**ACTION ITEM:** Both the line containing "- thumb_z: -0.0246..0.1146" and the line containing "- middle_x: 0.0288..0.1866" belong to the span. Output exactly that span from the listing below, and nothing outside it.

START STORED DATA

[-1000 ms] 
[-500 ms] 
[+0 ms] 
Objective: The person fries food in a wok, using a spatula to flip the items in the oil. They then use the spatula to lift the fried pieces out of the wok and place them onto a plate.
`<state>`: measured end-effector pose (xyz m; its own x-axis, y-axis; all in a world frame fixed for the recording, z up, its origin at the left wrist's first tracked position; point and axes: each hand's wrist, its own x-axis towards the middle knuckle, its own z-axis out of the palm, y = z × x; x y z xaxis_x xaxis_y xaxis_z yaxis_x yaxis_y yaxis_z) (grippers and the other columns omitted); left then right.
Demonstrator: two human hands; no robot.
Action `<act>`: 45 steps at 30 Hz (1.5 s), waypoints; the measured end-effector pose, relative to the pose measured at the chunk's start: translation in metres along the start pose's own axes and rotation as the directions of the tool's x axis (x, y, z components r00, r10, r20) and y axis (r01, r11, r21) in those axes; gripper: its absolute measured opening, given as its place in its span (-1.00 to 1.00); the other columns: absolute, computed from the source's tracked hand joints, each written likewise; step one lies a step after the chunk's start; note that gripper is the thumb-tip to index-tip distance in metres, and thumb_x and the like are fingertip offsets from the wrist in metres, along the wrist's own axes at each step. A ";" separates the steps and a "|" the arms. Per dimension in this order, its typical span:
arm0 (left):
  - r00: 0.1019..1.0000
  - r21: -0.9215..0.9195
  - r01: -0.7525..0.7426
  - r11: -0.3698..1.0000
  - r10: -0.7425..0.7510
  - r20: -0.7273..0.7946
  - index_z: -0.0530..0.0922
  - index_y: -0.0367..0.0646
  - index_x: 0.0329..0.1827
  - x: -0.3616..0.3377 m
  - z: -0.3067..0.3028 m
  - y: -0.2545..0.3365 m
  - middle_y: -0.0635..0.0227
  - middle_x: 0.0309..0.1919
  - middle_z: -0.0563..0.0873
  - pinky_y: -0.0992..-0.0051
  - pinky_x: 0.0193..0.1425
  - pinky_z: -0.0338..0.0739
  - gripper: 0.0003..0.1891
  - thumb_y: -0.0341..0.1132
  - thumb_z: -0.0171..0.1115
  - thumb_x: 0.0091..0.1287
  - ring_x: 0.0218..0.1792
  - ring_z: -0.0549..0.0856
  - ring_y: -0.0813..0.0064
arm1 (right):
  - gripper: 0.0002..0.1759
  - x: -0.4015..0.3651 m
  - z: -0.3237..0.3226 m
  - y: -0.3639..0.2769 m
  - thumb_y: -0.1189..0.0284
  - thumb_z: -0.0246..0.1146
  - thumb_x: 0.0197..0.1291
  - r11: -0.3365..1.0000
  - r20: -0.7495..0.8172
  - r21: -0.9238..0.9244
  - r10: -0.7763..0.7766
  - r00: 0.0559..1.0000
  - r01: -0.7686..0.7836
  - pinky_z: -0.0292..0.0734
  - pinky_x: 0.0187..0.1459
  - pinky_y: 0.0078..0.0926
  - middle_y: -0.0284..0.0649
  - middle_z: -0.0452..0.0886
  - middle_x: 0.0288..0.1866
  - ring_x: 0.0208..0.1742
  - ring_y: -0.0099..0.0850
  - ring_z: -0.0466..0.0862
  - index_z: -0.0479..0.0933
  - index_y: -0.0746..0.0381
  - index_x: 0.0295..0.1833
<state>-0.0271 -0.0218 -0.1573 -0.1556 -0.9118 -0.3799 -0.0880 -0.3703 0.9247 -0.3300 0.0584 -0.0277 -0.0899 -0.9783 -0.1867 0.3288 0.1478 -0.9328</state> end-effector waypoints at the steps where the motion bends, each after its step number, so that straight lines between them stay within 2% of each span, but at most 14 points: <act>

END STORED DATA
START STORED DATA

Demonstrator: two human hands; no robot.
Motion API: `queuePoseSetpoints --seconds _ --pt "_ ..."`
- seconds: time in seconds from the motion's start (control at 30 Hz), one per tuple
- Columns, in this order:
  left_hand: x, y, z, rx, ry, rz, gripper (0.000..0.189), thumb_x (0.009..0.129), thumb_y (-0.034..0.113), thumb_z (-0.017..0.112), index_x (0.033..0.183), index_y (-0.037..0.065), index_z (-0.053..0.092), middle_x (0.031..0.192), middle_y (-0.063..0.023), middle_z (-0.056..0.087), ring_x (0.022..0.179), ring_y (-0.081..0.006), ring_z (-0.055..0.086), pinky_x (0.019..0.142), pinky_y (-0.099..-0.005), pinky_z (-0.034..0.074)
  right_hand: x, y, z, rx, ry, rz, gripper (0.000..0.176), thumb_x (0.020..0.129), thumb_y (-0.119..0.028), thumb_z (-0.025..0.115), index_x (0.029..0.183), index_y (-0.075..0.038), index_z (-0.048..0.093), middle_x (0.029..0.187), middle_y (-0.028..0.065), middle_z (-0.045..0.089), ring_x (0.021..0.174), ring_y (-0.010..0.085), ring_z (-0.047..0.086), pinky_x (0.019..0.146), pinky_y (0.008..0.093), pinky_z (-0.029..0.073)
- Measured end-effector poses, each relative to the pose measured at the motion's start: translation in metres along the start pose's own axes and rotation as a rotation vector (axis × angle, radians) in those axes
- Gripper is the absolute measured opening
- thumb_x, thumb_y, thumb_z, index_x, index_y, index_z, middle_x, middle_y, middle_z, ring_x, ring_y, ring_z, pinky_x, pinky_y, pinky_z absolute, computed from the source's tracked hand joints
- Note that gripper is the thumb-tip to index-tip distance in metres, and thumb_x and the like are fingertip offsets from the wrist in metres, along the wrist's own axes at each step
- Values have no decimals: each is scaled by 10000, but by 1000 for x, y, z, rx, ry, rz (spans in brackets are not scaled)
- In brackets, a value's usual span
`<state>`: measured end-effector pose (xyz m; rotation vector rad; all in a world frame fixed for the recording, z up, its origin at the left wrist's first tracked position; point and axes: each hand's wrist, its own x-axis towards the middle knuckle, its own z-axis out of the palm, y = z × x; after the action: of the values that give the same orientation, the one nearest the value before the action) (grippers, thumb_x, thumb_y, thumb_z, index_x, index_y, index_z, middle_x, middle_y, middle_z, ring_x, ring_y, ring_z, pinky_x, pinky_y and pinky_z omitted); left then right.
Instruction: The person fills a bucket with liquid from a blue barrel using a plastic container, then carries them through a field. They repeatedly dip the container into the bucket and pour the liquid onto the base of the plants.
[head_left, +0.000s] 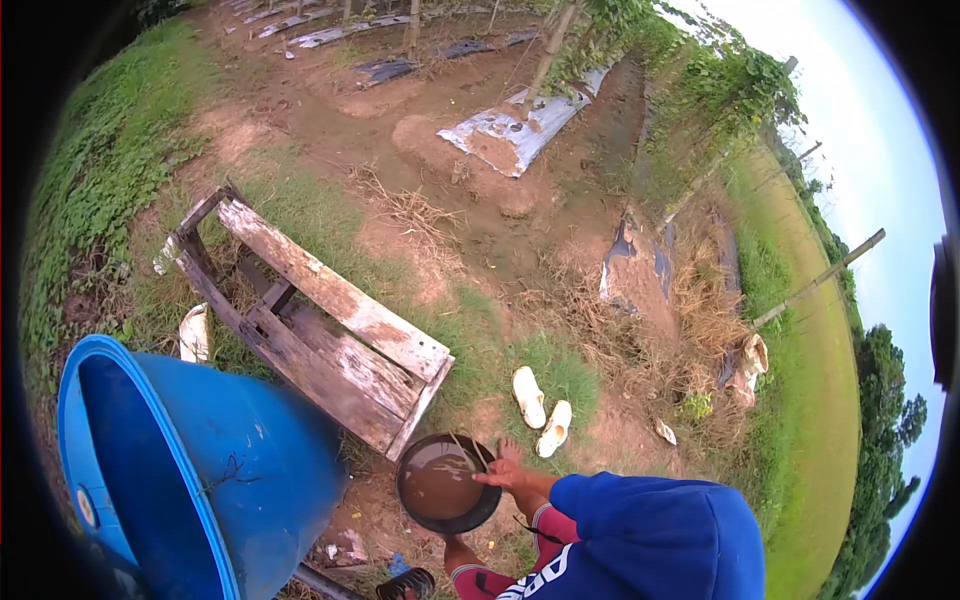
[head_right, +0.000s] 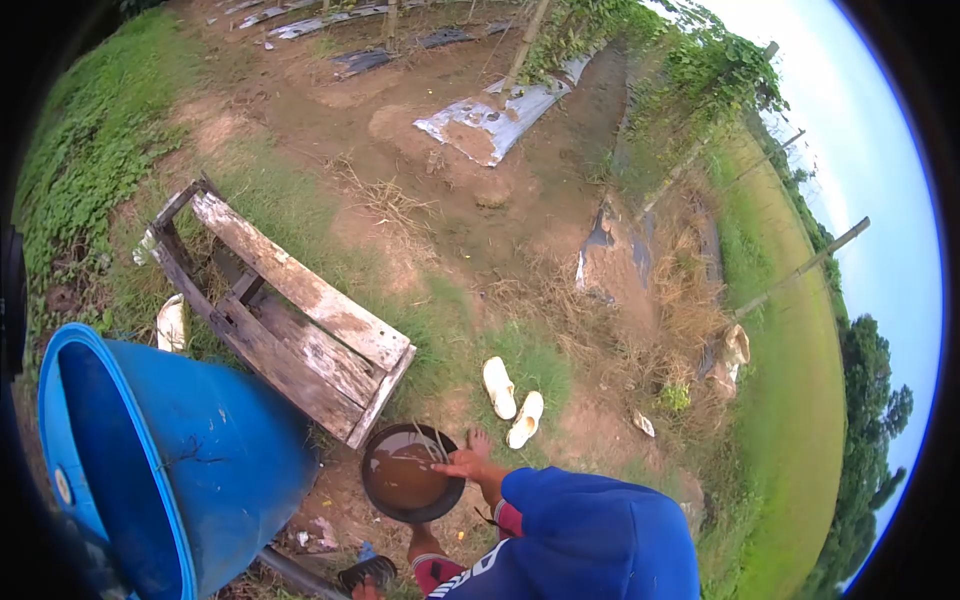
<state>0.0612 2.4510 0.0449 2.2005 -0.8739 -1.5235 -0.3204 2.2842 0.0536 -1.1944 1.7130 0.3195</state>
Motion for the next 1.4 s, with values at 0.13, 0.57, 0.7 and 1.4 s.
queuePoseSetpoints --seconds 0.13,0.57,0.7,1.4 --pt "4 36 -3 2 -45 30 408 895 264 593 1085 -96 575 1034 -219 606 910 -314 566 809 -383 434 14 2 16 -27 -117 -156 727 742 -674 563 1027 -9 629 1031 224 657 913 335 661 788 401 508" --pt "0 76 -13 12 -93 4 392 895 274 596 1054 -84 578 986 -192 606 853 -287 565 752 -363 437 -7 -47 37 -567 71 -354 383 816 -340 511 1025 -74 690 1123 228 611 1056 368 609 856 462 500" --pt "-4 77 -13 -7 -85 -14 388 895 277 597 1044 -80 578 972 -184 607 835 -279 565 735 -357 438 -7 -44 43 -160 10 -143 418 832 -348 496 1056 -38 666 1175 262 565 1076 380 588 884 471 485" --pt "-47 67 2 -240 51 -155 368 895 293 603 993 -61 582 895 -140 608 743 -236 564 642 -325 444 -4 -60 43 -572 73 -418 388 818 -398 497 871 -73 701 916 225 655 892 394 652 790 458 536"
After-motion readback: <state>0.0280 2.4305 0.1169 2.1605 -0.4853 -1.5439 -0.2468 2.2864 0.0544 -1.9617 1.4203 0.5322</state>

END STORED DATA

**RESULT:**
  - thumb_z: -0.0246..0.1146
  - thumb_x: 0.0197..0.1291
  - r11: -0.3365..1.0000
  - r20: -0.7495..0.8172
  - r21: -0.9238..0.9244
  - r10: -0.7763..0.7766
  - r00: 0.0559..1.0000
  - r01: -0.7686..0.7836
  - pinky_z: -0.0292..0.0734
  - pinky_x: 0.0187..0.1459
  - pinky_y: 0.0078..0.0926
  - middle_y: -0.0284..0.0649
  - middle_z: -0.0452..0.0886
  - middle_x: 0.0288..0.1866

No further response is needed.